## Try it
Within the listing, each line that has the string "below" should be copied.

○ ○ ○ ○ ○ ○ ○

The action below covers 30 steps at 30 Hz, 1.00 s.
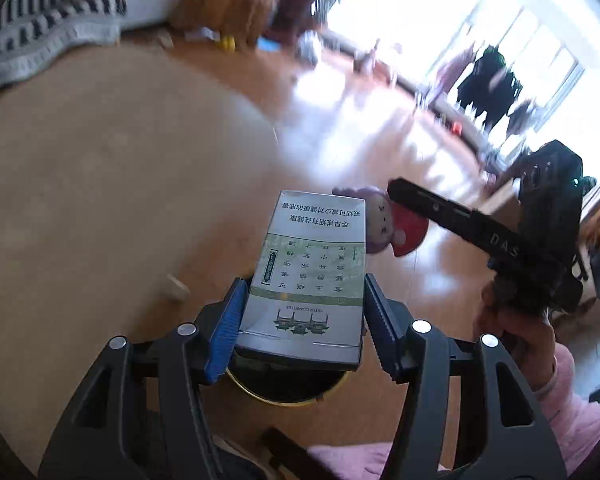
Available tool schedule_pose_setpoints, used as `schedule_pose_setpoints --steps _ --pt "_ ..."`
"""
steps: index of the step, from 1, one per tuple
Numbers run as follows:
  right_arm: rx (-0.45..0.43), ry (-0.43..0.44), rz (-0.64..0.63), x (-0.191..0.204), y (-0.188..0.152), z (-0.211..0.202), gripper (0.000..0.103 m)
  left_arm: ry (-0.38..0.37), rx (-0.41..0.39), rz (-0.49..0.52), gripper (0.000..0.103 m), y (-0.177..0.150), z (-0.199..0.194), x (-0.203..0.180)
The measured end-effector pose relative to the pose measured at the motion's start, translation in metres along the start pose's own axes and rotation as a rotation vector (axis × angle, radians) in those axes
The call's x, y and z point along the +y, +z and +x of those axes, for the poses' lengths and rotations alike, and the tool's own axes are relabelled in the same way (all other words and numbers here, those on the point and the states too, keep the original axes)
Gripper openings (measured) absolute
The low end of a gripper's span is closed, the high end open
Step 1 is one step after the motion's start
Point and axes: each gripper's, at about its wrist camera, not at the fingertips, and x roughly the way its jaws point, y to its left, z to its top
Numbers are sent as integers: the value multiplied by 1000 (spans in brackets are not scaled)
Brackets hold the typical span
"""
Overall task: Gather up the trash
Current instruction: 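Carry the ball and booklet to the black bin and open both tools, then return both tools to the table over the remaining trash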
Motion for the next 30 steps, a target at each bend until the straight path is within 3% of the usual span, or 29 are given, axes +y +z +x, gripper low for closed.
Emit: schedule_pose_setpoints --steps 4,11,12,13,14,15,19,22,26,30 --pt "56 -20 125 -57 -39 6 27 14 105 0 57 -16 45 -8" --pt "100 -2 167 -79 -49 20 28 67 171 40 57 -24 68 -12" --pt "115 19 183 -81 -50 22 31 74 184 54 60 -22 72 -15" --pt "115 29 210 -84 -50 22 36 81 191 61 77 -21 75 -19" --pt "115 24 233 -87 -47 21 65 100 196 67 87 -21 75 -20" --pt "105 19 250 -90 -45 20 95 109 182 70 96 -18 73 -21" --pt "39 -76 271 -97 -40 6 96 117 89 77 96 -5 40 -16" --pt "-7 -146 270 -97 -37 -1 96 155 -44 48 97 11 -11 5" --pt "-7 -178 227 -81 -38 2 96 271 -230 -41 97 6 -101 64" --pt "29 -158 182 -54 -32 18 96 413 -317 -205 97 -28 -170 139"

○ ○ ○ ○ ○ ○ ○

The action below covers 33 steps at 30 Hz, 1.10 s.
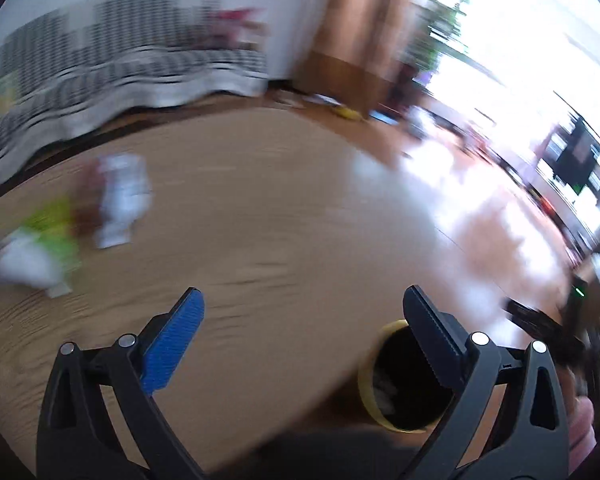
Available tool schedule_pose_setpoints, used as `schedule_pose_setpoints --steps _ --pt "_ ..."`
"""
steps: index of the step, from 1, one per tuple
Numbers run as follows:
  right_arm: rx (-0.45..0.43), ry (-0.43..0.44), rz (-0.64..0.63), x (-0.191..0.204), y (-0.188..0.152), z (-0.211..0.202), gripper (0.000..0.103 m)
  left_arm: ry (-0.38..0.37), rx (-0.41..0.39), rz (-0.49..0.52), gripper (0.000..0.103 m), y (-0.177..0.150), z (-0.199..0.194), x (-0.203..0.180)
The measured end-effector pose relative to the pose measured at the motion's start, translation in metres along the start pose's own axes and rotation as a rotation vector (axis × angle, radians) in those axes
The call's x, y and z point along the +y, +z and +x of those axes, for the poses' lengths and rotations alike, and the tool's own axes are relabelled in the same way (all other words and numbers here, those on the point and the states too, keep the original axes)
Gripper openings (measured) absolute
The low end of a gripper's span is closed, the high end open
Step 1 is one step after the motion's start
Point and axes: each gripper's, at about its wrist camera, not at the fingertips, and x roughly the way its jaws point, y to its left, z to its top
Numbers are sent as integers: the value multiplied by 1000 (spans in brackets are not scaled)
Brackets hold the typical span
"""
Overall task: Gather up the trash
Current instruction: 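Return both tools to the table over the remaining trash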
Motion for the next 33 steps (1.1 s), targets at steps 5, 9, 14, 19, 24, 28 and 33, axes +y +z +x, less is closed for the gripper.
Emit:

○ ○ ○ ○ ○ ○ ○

## Result for this task
The action below covers 30 steps at 30 Hz, 1.00 s.
The action below covers 33 steps at 30 Hz, 1.10 s.

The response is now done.